The southwest installs the “Third Eye Group” in the cockpit to enhance safety

Photo of author

By [email protected]


Southern West Airways A new technology in its fleet at Boeing 737 is offended in the hope of making takeoff and land more safe.

“The traffic doubles every 15 years … It is already seconds of disasters … We have a very safe system, but we need new technologies to maintain this safety level,” said Theia Firesin, a distinguished technical colleague with Haniole Space.

That is why Feyereisen and her team developed a new program called “Smartrunway Smartlanding”, and is designed to help pilots respond faster and smarter and more intelligent Safety on the airport runway.

The southwest adds the “strong” cockpit alert system

The Simulating Capor alert shows “traffic on the runway”, showing how the regime warns pilots of potential risks. (HoneyWell / Foxbushing)

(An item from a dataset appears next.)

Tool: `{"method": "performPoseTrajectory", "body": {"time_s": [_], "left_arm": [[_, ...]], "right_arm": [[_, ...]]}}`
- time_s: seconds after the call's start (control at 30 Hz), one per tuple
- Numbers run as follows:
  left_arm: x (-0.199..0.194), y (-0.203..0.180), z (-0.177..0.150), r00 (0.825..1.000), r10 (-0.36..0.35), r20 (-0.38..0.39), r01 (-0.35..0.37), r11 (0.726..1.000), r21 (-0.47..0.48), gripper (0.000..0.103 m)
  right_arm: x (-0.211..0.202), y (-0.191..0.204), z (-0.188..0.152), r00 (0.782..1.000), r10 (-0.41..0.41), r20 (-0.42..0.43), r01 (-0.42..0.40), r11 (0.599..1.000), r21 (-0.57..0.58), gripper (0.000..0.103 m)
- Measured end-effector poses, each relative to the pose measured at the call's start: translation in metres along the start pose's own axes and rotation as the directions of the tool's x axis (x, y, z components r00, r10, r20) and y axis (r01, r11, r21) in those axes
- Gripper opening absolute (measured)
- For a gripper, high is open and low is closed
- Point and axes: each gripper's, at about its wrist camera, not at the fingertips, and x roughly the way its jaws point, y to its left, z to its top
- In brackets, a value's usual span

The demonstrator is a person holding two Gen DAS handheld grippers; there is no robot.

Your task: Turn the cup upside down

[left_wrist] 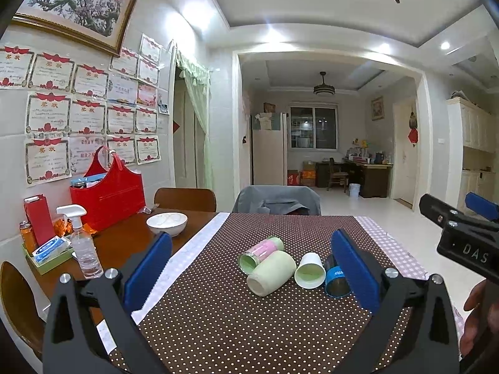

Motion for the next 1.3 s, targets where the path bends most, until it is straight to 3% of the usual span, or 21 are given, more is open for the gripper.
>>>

To give an idea about how this works – consider the alert system that many cars have at the present time, warn drivers if they are drifting near another vehicle.

The program does something similar to pilots, and warns them if they are about to line up on the wrong runway or come in a big place to land.

The notorious Hacker sets signs of the aviation industry

“Smartrunway Smartlanding is truly a third group of eyes in the cockpit,” said Vereissin. “It seems as if your participant in the pilot,” hey, you line up with the taxi corridor instead of a runway. “

A view of the cockpit window for a plane on a runway, ready to test the runway safety. (HoneyWell / Foxbushing)

Southern West Airways says about the option to sit off soon

SouthWest Airlines has already installed technology on more than 700 Boeing 737 fleet.

“Safety is at the heart of everything we do in the southwest … it will provide Smartrunway and Smartlanding programs, our pilots, enhanced in circumstance to ensure the highest level of safety while working on corridors all over the network,” said airline.

The airline was already offering technology when close calls at American airports were issued earlier this year.

In March, I tried a southwest trip in Florida Check from a taxi corridor Instead of the runway. A month ago, another southwest plane avoided a collision in Chicago Midway.

The nose of Haniole’s test plane, often used as a simulator on the runway. (HoneyWell / Foxbushing)

“We want to be preventive and not a reaction, and this is what the southwest is doing here … they are not waiting until they are subjected to a major accident,” said Firesen.

Get Fox Business on the Go by clicking here

Honeywell also works on new programs called Surface Alerts (Surf-A). It is tested and is expected to be adopted on a commercial air transport plane in 2026 pending regulatory approvals.

The program uses GPS data, automatic broadcasting equipment for automatic monitoring and advanced analyzes to grant vocal pilots and visual alerts to possible traffic.